__PROBLEM REQUIREMENTS__:
Every line of the material below should be repeated exactly.
----- PROVIDED DATA -----
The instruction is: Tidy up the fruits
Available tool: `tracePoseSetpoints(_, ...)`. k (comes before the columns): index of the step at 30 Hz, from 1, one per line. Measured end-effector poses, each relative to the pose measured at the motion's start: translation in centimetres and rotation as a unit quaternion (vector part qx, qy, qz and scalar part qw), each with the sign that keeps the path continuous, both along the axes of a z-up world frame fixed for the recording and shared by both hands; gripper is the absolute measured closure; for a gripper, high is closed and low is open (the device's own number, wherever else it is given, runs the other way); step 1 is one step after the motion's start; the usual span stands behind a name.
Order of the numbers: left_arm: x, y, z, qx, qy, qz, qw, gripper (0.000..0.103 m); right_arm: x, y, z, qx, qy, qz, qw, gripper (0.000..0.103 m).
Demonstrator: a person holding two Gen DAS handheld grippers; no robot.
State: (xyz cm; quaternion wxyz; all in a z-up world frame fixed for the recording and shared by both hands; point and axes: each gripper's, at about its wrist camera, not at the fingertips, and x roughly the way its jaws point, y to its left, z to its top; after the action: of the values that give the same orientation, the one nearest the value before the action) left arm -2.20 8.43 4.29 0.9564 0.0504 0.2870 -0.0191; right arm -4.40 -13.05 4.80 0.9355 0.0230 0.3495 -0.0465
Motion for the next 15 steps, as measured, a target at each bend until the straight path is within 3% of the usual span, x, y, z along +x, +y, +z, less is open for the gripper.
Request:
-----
__RESPONSE AREA__:
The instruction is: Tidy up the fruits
Available tool: `tracePoseSetpoints(_, ...)`. k (comes before the columns): index of the step at 30 Hz, from 1, one per line. Measured end-effector poses, each relative to the pose measured at the motion's start: translation in centimetres and rotation as a unit quaternion (vector part qx, qy, qz and scalar part qw), each with the sign that keeps the path continuous, both along the axes of a z-up world frame fixed for the recording and shared by both hands; gripper is the absolute measured closure; for a gripper, high is closed and low is open (the device's own number, wherever else it is given, runs the other way); step 1 is one step after the motion's start; the usual span stands behind a name.
Order of the numbers: left_arm: x, y, z, qx, qy, qz, qw, gripper (0.000..0.103 m); right_arm: x, y, z, qx, qy, qz, qw, gripper (0.000..0.103 m).
Demonstrator: a person holding two Gen DAS handheld grippers; no robot.
State: (xyz cm; quaternion wxyz; all in a z-up world frame fixed for the recording and shared by both hands; point and axes: each gripper's, at about its wrist camera, not at the fingertips, and x roughly the way its jaws point, y to its left, z to its top; after the action: of the values that give the same orientation, the one nearest the value before the action) left arm -2.20 8.43 4.29 0.9564 0.0504 0.2870 -0.0191; right arm -4.40 -13.05 4.80 0.9355 0.0230 0.3495 -0.0465
Motion for the next 15 steps, as measured, a target at each bend until the straight path is within 3% of the usual span, x, y, z along +x, +y, +z, less is open for the gripper.
Request:

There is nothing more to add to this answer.